We’ve written a lot about how you can use NGINX Plus and NGINX Open Source to load balance your websites and apps for optimal availability and reliability. Load balancing is a fundamental tool for boosting app performance, delivering apps at scale, and deploying containers and microservices.
We’ve previously explained how you can deploy NGINX Plus in the data center (perhaps alongside legacy application delivery controllers), in containers, and in cloud environments, including Amazon Web Services (AWS), the Google Cloud Platform, and Microsoft Azure.
In this post, we’ll focus on the load‑balancing techniques (also called load‑balancing methods or algorithms) in NGINX Plus and NGINX, offering some advice on how to choose the right method for different use cases. NGINX provides four load‑balancing techniques (Round Robin, Hash, IP Hash, and Least Connections), and NGINX Plus adds one more (Least Time). All methods for HTTP traffic are also available for TCP (and UDP, in NGINX Plus Release 9 and later), except IP Hash.

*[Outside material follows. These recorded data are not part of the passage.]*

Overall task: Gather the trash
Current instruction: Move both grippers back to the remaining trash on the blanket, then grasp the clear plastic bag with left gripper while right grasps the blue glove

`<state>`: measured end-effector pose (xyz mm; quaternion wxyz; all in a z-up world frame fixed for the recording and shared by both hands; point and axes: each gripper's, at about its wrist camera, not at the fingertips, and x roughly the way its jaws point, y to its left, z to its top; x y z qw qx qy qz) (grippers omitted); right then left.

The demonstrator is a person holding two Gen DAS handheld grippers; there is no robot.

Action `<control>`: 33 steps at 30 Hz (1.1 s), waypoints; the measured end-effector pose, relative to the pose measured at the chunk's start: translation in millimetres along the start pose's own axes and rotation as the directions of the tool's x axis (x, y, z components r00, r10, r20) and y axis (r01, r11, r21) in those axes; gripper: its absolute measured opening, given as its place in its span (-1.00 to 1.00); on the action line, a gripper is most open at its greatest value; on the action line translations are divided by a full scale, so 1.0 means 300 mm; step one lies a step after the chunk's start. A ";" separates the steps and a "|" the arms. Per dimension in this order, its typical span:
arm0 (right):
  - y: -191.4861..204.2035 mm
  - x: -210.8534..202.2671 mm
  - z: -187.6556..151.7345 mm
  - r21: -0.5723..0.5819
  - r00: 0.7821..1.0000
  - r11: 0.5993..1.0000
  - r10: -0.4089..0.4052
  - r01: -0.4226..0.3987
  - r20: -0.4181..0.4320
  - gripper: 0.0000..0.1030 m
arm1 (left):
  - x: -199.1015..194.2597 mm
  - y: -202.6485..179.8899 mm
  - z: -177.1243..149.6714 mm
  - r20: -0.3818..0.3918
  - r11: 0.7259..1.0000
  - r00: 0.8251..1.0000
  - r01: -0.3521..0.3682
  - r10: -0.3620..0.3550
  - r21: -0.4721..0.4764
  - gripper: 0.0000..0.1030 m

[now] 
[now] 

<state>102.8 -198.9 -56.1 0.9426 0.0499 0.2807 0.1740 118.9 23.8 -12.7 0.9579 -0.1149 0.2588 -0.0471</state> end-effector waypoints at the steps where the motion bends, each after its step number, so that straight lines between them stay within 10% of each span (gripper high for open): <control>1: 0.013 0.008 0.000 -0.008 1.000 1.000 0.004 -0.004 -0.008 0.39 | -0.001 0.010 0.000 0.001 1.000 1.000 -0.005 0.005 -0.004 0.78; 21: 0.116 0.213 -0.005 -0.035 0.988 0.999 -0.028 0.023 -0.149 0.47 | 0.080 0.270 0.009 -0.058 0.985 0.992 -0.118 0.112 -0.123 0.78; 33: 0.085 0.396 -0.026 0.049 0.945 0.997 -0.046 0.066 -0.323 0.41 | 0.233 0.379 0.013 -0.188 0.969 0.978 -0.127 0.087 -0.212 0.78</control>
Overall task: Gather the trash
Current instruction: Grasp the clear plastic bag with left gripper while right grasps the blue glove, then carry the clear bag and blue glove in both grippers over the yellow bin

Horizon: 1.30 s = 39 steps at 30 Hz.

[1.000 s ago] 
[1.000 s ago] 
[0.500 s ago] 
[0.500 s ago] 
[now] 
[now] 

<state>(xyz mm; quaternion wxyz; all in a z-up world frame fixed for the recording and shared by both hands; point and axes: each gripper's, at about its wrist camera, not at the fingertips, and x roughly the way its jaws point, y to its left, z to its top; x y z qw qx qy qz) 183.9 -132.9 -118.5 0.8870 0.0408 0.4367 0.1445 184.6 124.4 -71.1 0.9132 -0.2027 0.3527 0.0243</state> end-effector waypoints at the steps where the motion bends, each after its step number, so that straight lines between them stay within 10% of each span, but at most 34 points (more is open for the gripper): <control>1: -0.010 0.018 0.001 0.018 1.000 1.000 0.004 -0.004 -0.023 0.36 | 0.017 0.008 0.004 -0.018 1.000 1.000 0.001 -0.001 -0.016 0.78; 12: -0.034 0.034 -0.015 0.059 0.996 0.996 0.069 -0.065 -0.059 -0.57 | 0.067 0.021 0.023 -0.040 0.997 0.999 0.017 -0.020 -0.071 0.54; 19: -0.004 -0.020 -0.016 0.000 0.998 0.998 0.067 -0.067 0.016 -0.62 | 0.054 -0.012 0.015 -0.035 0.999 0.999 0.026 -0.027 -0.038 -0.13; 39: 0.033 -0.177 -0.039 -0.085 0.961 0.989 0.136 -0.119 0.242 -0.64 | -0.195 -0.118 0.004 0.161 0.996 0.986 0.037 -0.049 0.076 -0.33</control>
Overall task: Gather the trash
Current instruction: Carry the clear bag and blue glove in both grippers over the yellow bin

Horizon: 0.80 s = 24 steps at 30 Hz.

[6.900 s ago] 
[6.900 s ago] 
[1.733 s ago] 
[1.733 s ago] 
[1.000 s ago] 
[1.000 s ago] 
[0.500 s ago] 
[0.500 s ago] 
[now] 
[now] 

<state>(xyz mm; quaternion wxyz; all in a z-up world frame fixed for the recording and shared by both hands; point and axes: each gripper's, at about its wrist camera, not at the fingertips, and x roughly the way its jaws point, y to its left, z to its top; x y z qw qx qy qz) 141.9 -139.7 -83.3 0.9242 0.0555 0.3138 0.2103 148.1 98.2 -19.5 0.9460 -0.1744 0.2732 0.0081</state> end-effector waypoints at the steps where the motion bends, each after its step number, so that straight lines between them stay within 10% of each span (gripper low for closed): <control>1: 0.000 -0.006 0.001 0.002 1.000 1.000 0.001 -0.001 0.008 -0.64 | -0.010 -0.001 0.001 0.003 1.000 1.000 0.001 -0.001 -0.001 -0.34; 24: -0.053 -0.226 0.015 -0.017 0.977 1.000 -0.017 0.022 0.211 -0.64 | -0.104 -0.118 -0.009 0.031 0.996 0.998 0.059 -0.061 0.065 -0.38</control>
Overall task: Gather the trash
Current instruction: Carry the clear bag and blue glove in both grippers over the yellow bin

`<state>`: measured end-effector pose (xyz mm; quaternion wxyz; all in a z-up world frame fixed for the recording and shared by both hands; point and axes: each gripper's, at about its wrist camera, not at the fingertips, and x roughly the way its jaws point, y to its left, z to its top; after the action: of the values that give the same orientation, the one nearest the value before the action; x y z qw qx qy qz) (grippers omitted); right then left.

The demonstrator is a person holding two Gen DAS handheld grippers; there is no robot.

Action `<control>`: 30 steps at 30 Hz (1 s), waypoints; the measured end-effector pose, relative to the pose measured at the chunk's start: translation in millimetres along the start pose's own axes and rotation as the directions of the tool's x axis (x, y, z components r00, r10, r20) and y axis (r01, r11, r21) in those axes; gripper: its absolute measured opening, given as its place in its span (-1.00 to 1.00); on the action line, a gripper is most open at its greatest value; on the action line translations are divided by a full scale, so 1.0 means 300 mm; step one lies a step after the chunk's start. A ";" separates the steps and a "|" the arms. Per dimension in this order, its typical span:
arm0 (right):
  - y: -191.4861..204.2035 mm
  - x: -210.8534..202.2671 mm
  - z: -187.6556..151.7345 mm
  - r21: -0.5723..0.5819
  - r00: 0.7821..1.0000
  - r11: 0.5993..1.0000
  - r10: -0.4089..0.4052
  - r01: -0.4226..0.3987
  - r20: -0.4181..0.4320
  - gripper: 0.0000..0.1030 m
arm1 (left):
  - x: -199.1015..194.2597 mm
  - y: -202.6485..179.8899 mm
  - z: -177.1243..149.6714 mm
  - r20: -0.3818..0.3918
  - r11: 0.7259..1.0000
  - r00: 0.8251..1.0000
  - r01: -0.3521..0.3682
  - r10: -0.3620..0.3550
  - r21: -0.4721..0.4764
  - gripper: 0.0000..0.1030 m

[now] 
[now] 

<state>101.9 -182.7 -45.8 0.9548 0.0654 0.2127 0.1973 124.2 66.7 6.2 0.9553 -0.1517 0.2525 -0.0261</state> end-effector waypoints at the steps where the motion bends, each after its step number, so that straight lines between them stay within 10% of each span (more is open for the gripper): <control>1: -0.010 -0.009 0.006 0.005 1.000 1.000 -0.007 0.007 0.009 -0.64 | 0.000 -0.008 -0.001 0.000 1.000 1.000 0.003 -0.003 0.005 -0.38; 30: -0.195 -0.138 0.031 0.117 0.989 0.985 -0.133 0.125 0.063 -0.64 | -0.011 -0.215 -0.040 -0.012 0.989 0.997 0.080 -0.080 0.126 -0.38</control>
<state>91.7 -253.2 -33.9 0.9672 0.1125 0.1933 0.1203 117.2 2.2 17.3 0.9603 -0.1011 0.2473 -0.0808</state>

[Editor – NGINX Plus R16 and NGINX Open Source 1.15.1 introduced Random with Two Choices as an additional load‑balancing algorithm. For a discussion, see NGINX and the “Power of Two Choices” Load-Balancing Algorithm on our blog.]
We’ll assume you know the basics of how to configure load balancing, but you can check out these resources if you’d like a refresher:
For simplicity’s sake, we’ll focus on HTTP load balancing, which you configure in the http
context. TCP load balancing is configured in the stream
context instead (as is UDP load balancing in NGINX Plus Release 9 and later). Although the HTTP and TCP/UDP load balancers have feature parity, the available directives and parameters differ somewhat because of inherent differences between the protocols; for details, see the documentation about the Upstream modules for HTTP and TCP/UDP.
You enable load balancing with two configuration blocks, which we’ll show in their basic form, without optional parameters or any auxiliary features:
The server
block defines a virtual server that listens for traffic with the characteristics you define, and proxies it to a named group of upstream servers. In our examples, the virtual server listens on the default port (80) for the HTTP traffic sent to www.example.com, and proxies it to the upstream server group called backend. This block is the same in all our examples.
server { server_name www.example.com;
location / {
proxy_pass http://backend;
}
}
(NGINX Plus and NGINX can also load balance FastCGI, memcached, SCGI, and uwsgi backend servers. Replace proxy_pass
with the appropriate directive – fastcgi_pass
, memcached_pass
, scgi_pass
, or uwsgi_pass
.)
The upstream
block names an upstream group and lists the servers that belong to it, identified by hostname, IP address, or UNIX‑domain socket path. In our examples, the upstream group called backend includes three servers: web1, web2, and web3.
The upstream
block is where you specify the load‑balancing technique, so we’ll be highlighting that in the sections that follow. As an example, here’s the block for the default method, Round Robin:
upstream backend { server web1;
server web2;
server web3;
}
Round Robin is the default load‑balancing technique for both NGINX Plus and NGINX. The load balancer runs through the list of upstream servers in sequence, assigning the next connection request to each one in turn.
Given the following sample configuration of the backend upstream group, the load balancer sends the first three connection requests to web1, web2, and web3 in order, the fourth to web1, the fifth to web2, and so on.
upstream backend { server web1;
server web2;
server web3;
}
server {
server_name www.example.com;
location / {
proxy_pass http://backend;
}
}
With the Hash method, for each request the load balancer calculates a hash that is based on the combination of text and NGINX variables you specify, and associates the hash with one of the servers. It sends all requests with that hash to that server, so this method establishes a basic kind of session persistence.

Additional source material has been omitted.